Problem details
With the pictures left out, write every entry down exactly.

Data shown

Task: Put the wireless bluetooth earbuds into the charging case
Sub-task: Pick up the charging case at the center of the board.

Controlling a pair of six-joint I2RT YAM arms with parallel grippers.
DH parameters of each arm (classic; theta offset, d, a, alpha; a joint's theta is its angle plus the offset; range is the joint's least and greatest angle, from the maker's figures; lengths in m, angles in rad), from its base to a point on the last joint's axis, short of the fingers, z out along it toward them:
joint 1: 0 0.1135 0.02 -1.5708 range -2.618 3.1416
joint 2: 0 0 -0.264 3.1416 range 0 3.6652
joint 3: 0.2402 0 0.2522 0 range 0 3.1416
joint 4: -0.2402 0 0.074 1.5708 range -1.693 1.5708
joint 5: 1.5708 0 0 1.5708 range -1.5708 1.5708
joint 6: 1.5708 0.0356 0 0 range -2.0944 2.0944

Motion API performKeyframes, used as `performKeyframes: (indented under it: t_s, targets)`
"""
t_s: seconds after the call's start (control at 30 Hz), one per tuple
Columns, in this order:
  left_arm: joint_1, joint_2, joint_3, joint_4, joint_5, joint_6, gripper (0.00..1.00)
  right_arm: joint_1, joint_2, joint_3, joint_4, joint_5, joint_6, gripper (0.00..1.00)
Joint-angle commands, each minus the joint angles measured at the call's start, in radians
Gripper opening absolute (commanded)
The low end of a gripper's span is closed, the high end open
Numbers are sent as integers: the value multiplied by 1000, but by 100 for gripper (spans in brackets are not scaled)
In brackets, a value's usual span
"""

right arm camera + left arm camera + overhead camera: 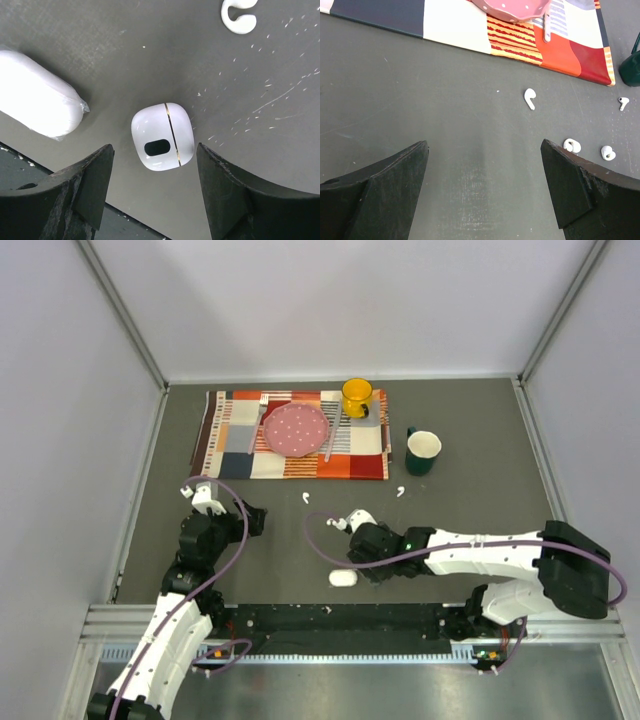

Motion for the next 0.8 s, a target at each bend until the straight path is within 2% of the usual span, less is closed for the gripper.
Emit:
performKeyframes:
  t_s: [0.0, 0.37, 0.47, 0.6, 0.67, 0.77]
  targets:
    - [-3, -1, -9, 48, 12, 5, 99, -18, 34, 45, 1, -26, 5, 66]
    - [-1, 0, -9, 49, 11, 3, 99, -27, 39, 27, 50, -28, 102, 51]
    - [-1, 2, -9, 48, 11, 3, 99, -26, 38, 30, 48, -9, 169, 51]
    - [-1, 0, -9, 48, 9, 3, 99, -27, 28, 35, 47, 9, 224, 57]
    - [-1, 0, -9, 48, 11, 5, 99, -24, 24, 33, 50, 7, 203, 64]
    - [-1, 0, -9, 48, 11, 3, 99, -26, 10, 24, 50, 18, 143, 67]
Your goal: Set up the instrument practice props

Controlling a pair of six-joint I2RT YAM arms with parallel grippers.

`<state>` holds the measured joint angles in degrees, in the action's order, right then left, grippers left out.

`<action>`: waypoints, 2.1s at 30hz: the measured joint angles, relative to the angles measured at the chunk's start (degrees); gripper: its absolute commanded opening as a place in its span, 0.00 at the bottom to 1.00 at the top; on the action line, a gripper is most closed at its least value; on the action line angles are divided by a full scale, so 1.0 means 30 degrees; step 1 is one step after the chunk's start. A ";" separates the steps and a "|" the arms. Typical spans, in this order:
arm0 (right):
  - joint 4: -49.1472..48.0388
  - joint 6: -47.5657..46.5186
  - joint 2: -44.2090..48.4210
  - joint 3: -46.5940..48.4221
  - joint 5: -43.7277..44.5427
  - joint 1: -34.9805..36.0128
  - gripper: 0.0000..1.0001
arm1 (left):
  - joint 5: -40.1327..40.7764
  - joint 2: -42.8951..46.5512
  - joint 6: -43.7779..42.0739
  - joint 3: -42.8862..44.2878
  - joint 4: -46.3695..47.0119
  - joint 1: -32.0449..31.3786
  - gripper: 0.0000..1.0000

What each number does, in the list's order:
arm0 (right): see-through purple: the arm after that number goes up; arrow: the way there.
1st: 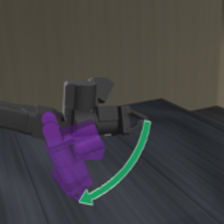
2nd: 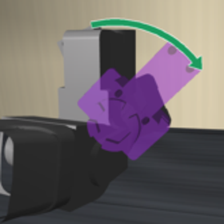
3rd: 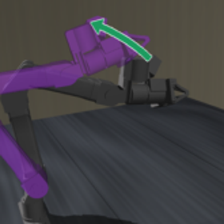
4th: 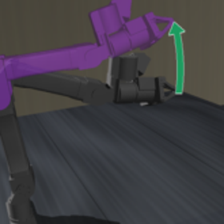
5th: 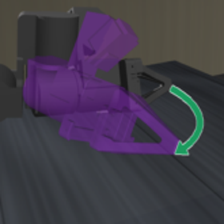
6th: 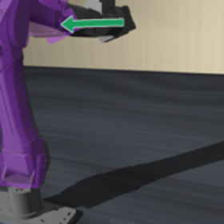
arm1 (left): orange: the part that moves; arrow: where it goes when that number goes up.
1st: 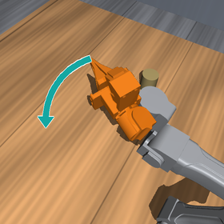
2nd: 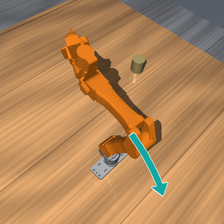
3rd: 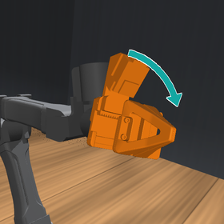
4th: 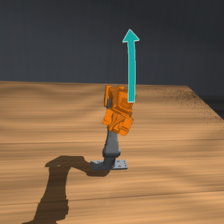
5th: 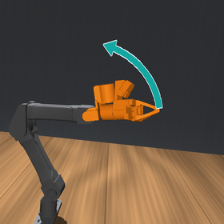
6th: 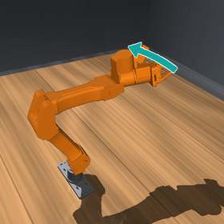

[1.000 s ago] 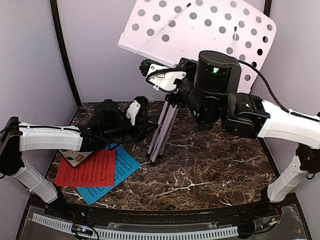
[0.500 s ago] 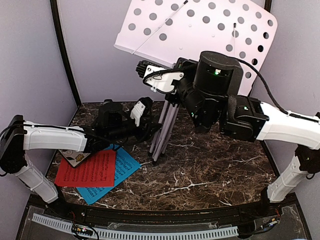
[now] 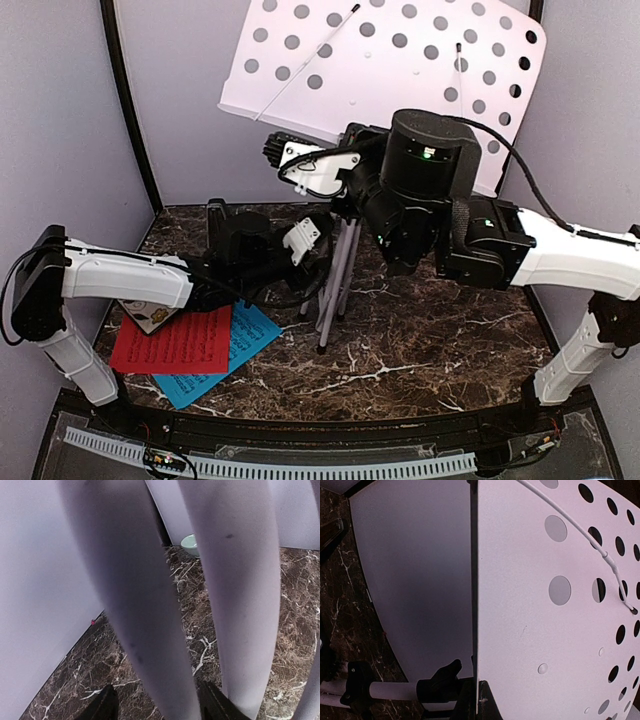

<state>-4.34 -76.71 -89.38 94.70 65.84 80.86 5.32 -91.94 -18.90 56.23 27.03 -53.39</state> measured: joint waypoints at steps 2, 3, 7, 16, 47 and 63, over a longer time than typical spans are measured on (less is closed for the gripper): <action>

Answer to the problem
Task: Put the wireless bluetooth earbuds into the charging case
Sub-task: Pick up the charging case at the center of the board.

Controlling a pair of six-joint I2RT YAM arms with parallel grippers.
DH parameters of each arm (classic; theta offset, d, a, alpha; a joint's theta is its angle plus the offset; range is the joint's least and greatest angle, from the maker's figures; lengths in m, angles in rad), from its base to a point on the last joint's axis, short of the fingers, z out along it toward them:
joint 1: 0 0.1135 0.02 -1.5708 range -2.618 3.1416
joint 2: 0 0 -0.264 3.1416 range 0 3.6652
joint 3: 0.2402 0 0.2522 0 range 0 3.1416
joint 4: -0.2402 0 0.074 1.5708 range -1.693 1.5708
joint 5: 1.5708 0 0 1.5708 range -1.5708 1.5708
joint 6: 1.5708 0.0356 0 0 range -2.0944 2.0944

Motion API performKeyframes, used as `performKeyframes: (indented under it: t_s, targets)`
"""
t_s: seconds after the call's start (control at 30 Hz), one per tuple
Columns, in this order:
  left_arm: joint_1, joint_2, joint_3, joint_4, joint_5, joint_6, gripper (0.00..1.00)
  right_arm: joint_1, joint_2, joint_3, joint_4, joint_5, joint_6, gripper (0.00..1.00)
Joint-angle commands, each minus the joint angles measured at the call's start, in radians
Gripper opening absolute (commanded)
The low end of a gripper's span is closed, the high end open
Numbers are sent as integers: the value multiplied by 1000, but by 100 for gripper (spans in brackets are not scaled)
In brackets, a value's usual span
"""

right arm camera + left arm camera + overhead camera: 

Motion for the next 0.8 s, a target at each bend until the straight path is within 2% of the usual span, less is closed for the gripper.
Emit:
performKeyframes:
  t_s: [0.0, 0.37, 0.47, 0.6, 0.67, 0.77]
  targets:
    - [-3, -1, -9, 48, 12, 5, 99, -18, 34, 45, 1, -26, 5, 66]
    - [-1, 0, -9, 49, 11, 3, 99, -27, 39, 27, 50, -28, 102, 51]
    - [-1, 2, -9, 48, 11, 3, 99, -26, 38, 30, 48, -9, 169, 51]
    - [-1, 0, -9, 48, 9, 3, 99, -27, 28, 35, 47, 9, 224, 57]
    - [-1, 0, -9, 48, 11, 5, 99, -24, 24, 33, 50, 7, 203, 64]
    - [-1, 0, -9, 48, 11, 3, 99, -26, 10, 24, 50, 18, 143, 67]
Your goal: Set up the instrument practice props

Controlling a pair of six-joint I2RT YAM arms with parallel grippers.

`<state>` holds the measured joint angles in degrees, in the action's order, right then left, grippers left out.

`<action>`: waypoints, 2.1s at 30hz: the measured joint angles, relative to the angles measured at the chunk's start (degrees); gripper: its absolute commanded opening as a place in its span, 0.00 at the bottom to 1.00 at the top; on the action line, a gripper is most closed at its least value; on the action line angles are divided by a full scale, so 1.0 means 30 degrees; step 1 is one step after the chunk's start. A ";" separates the steps and a "|" the arms. Typical spans, in this order:
arm0 (right):
  - joint 4: -49.1472..48.0388
  - joint 6: -47.5657..46.5186
  - joint 2: -44.2090..48.4210
  - joint 3: -46.5940..48.4221
  - joint 5: -43.7277..44.5427
  - joint 1: -34.9805..36.0128
  - gripper: 0.0000..1.0001
arm1 (left):
  - joint 5: -40.1327..40.7764
  - joint 2: -42.8951..46.5512
  - joint 6: -43.7779..42.0739
  - joint 3: -42.8862..44.2878
  - joint 4: -46.3695..47.0119
  - joint 1: -32.0449..31.3786
  - gripper: 0.0000..1.0000

What each number does, in the list's order:
arm0 (right): see-through purple: the arm after that number goes up; arrow: the way there.
1st: 
2nd: 
3rd: 
4th: 
5th: 
6th: 
arm1 (left): orange: the part that moves; arrow: where it goes when that number goes up.
1st: 
2nd: 
3rd: 
4th: 
5th: 
6th: 

[1.000 s ago] 
[0.500 s ago] 
[now] 

<state>-4.34 -76.71 -89.38 94.70 65.84 80.86 5.32 -91.94 -18.90 56.23 27.03 -53.39</state> measured: joint waypoints at steps 2, 3, 7, 16, 47 and 63, over a longer time than typical spans are measured on (less is closed for the gripper): <action>

No further work remains on this exercise.